Use this when you need to create an input data tensor for a convolution. The same set of parameters which will be passed to the convolution() should also be passed to createInput().

The returned tensor has the shape [B x inChans x H x W].

Parameters
  • graph – The tensor will be added to this graph.

  • params – Parameters as passed to the target convolution.

  • name – Debugging name for the tensor.

  • options – Options controlling the implementation. See createWeights().

  • cache – Optional pointer to planning cache to use.

Returns

The allocated input tensor.

poplar::Tensor createConvOutput(poplar::Graph &graph, const ConvParams &params, const poplar::DebugContext &debugContext = {}, const poplar::OptionFlags &options = {}, PlanningCache *cache = nullptr)

Create an output tensor for a convolution.

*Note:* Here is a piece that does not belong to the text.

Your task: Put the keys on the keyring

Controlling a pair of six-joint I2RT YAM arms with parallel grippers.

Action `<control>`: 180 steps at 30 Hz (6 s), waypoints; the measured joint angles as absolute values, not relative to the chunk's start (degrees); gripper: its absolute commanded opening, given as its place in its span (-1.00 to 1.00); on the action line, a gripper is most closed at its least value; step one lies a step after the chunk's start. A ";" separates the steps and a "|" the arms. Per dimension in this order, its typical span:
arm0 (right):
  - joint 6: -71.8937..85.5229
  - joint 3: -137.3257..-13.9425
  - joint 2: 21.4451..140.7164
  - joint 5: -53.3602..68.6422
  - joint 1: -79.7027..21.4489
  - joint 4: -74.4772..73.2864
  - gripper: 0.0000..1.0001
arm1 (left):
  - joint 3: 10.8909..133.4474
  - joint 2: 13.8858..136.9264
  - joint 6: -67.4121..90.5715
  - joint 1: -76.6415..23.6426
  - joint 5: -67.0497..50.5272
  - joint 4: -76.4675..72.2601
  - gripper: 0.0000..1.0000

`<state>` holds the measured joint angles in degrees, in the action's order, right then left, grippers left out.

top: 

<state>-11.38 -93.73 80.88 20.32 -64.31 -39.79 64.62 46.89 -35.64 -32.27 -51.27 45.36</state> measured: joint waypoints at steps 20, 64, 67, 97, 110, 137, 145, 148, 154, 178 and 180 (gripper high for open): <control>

Use this when you need to create an output data tensor for a convolution. The same set of parameters which will be passed to the convolution() should also be passed to createInput().

The returned tensor has the shape [B x inChans x H x W].

Parameters
  • graph – The tensor will be added to this graph.

  • params – Parameters as passed to the target convolution.

  • debugContext – Debugging name for the tensor.

  • options – Options controlling the implementation. See createWeights().

  • cache – Optional pointer to planning cache to use.

Returns

The allocated output tensor.

poplar::Tensor convolution(poplar::Graph &graph, const poplar::Tensor &in, const poplar::Tensor &weights, const ConvParams &params, bool transposeAndFlipWeights, poplar::program::Sequence &prog, const poplar::DebugContext &debugContext = {}, const poplar::OptionFlags &options = {}, PlanningCache *cache = nullptr)

Convolve an input with a set of weights.

The input tensor is in the form [B x inChans x H x W], and can be allocated using createInput(). The weights tensor is in the form [convGroups x outChansPerConvGroup x inChansPerConvGroup x H x W], and can be allocated using createWeights().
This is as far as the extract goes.